Surfstitch widens full year net loss
Online sportswear retailer Surfstich’s full-year net loss has widened by over 200 per cent to $155.3 million, following a year of acquisitions and the departure of co-founder and chief executive Justin Cameron.
The company reported, however, revenue rose 143 per cent to $237.9 million in the 12 months to June 30.
Retail sales saw a seven per cent increase (three per cent in constant currency terms) mainly from growth in Europe. Underlying earnings before interest, tax, depreciation and amortisation, excluding share based payments, acquisition related costs and impairment charges, saw a loss of $18.8 million.
As part of the ongoing strategic review of the company’s assets, business units and other investments, the retailer booked a non-cash impairment of goodwill, intangibles, plant, property and equipment and aged inventory totalling $99.3 million. The impact of these impairments was reflected in the statutory EBITDA loss for the period of $139.1 million.
“The results are clearly very disappointing,” said Mike Sonand, Surfstitch CEO.
“The Surfstitch Group is fundamentally a great business, but the company has been through a period of rapid expansion, which has involved significant management time in effecting the relevant acquisitions and two major capital raisings,” Sonand said.
He said a focus on increasing market share, combined with difficult trading conditions had a major impact on retailing margins and the overall results.

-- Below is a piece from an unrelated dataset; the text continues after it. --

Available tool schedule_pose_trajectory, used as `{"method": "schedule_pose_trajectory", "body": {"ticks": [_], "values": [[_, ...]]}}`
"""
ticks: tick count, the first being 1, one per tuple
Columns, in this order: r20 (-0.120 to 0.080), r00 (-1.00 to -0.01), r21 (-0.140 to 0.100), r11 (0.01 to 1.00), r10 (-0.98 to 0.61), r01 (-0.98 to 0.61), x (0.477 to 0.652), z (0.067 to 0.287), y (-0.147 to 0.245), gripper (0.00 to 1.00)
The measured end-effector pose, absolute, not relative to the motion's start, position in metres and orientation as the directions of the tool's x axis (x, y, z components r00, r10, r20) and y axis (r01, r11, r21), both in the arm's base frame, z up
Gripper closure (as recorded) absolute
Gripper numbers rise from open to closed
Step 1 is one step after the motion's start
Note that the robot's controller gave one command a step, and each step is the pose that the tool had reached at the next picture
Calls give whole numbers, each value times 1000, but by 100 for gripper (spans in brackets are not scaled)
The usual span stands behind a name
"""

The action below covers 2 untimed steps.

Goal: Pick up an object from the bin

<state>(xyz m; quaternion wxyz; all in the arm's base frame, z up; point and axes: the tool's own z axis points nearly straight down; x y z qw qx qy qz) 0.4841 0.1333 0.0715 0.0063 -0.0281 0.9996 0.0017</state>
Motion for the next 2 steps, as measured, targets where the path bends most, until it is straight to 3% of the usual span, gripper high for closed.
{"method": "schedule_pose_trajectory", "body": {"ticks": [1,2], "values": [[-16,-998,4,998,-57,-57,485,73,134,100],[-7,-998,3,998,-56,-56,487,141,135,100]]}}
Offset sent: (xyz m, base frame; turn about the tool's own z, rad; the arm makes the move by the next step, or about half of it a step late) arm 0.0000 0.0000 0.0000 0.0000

He also stated the accelerated roll out of the company’s e-commerce platform, planned global re-branding and other initiatives had an impact on the company’s expenses and cash flow.
“The number one priority on my appointment was to implement a stabilisation plan with a key focus that the business has better control of its cash flow,” Sonand said.
The company’s plan includes a new executive team; a restructure of its North American operations, reducing the workforce by over 65 per cent; reducing the UK workforce by 25 per cent; and accelerating a brand rationalisation program, among others.
Sonand said forecast spending has reduced, their cash position has stabilised and they have materially improved their working capital.
“We’ve strategically reduced the number of brands we offer, reduced inventories in line with our retail plan and are on track to deliver an increase in our gross margins,” he said.
For FY17, Sonand said they are forecasting single digit sales growth and an underlying EBITDA loss of $2 million to $3 million representing a material improvement on FY16 EBITDA loss. Cash from operations is forecast to decline by $6 million to $7 million for the year, a reflection of the underlying loss and planned capital investments.
Surfstich will not pay a final dividend.